(Saved data entries)
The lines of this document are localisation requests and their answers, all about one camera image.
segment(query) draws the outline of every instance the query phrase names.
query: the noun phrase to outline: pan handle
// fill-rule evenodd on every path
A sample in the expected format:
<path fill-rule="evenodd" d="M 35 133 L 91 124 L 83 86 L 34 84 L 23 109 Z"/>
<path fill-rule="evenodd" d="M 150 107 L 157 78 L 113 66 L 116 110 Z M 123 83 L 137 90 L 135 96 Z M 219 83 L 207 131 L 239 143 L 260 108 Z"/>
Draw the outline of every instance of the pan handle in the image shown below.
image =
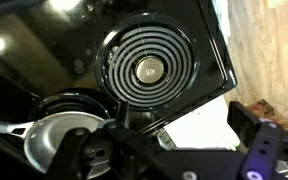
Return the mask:
<path fill-rule="evenodd" d="M 0 133 L 10 134 L 10 135 L 17 136 L 17 137 L 24 139 L 27 132 L 33 126 L 34 123 L 35 122 L 11 124 L 6 121 L 0 121 Z"/>

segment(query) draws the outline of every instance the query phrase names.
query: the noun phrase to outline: frying pan
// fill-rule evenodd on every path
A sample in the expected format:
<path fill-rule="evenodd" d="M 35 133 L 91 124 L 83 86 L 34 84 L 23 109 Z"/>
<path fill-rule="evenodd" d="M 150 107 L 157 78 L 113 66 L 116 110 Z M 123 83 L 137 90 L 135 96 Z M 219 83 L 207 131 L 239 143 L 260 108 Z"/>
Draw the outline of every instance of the frying pan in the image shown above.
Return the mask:
<path fill-rule="evenodd" d="M 102 118 L 92 114 L 67 111 L 47 116 L 37 122 L 11 124 L 0 121 L 0 133 L 22 138 L 24 152 L 29 162 L 40 172 L 46 173 L 68 130 L 83 127 L 94 132 L 102 121 Z M 109 167 L 104 165 L 100 169 L 100 173 L 93 172 L 90 176 L 94 177 L 94 173 L 103 174 Z"/>

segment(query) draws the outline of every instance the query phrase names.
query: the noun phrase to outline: wood grain surface
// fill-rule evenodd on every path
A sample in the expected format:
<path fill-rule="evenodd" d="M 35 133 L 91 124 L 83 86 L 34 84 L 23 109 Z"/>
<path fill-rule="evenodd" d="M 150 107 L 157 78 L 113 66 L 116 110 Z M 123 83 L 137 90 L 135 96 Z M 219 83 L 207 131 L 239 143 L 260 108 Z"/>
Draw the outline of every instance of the wood grain surface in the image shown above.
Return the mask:
<path fill-rule="evenodd" d="M 267 0 L 267 5 L 270 8 L 276 8 L 285 2 L 287 2 L 287 0 Z"/>
<path fill-rule="evenodd" d="M 228 49 L 239 80 L 226 101 L 267 100 L 288 117 L 288 2 L 271 9 L 266 0 L 229 0 Z"/>

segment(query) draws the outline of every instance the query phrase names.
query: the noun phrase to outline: burner center cap
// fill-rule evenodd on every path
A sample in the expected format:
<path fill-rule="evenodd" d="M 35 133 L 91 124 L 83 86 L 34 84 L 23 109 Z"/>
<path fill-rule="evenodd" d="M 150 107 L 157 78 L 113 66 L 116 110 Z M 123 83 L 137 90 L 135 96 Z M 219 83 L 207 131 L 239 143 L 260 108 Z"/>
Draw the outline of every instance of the burner center cap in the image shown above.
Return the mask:
<path fill-rule="evenodd" d="M 158 58 L 147 57 L 137 63 L 135 72 L 143 83 L 154 83 L 163 76 L 164 66 Z"/>

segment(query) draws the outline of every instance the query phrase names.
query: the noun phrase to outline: glossy black surface
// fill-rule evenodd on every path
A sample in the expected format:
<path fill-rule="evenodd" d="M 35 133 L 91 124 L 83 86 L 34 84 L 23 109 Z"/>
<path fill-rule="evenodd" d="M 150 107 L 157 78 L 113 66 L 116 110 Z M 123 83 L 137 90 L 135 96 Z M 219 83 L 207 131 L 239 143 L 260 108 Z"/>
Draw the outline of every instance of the glossy black surface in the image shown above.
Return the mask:
<path fill-rule="evenodd" d="M 30 121 L 65 111 L 78 111 L 93 114 L 103 119 L 115 116 L 115 110 L 103 101 L 104 94 L 83 88 L 71 88 L 35 103 L 30 111 Z"/>
<path fill-rule="evenodd" d="M 138 61 L 162 53 L 159 59 L 164 60 L 164 68 L 172 68 L 164 71 L 166 77 L 153 85 L 136 80 Z M 135 111 L 158 110 L 174 104 L 183 89 L 193 84 L 200 66 L 198 54 L 194 36 L 177 19 L 157 13 L 133 15 L 115 26 L 100 46 L 97 82 L 111 98 L 128 101 Z"/>
<path fill-rule="evenodd" d="M 41 98 L 71 87 L 101 90 L 95 76 L 99 48 L 112 29 L 134 15 L 147 13 L 176 19 L 192 37 L 194 59 L 199 63 L 194 67 L 196 77 L 172 103 L 147 113 L 132 112 L 133 119 L 148 118 L 131 127 L 146 127 L 143 132 L 147 131 L 237 85 L 208 0 L 48 0 L 29 10 L 1 16 L 0 75 Z M 110 96 L 103 99 L 117 106 Z"/>

PROBLEM:
Up to and including the line that holds "Draw the outline of every instance of the frying", restate word for word each line of the records from their start, and only those lines, leaving out the pictures.

ANSWER TO THE PROBLEM:
The lines of this document are localisation requests and their answers, all about one camera image.
segment(query) draws the outline of every instance the query phrase names.
query: the noun phrase to outline: pan handle
// fill-rule evenodd on every path
A sample in the expected format:
<path fill-rule="evenodd" d="M 35 133 L 91 124 L 83 86 L 34 84 L 23 109 Z"/>
<path fill-rule="evenodd" d="M 150 107 L 157 78 L 113 66 L 116 110 Z M 123 83 L 137 90 L 135 96 Z M 219 83 L 207 131 L 239 143 L 260 108 Z"/>
Draw the outline of every instance of the pan handle in the image shown below.
image =
Return the mask:
<path fill-rule="evenodd" d="M 0 133 L 10 134 L 10 135 L 17 136 L 17 137 L 24 139 L 27 132 L 33 126 L 34 123 L 35 122 L 11 124 L 6 121 L 0 121 Z"/>

segment(query) draws the outline of every instance the query phrase names.
query: the noun phrase to outline: frying pan
// fill-rule evenodd on every path
A sample in the expected format:
<path fill-rule="evenodd" d="M 35 133 L 91 124 L 83 86 L 34 84 L 23 109 Z"/>
<path fill-rule="evenodd" d="M 150 107 L 157 78 L 113 66 L 116 110 Z M 123 83 L 137 90 L 135 96 Z M 219 83 L 207 131 L 239 143 L 260 108 Z"/>
Draw the outline of every instance of the frying pan in the image shown above.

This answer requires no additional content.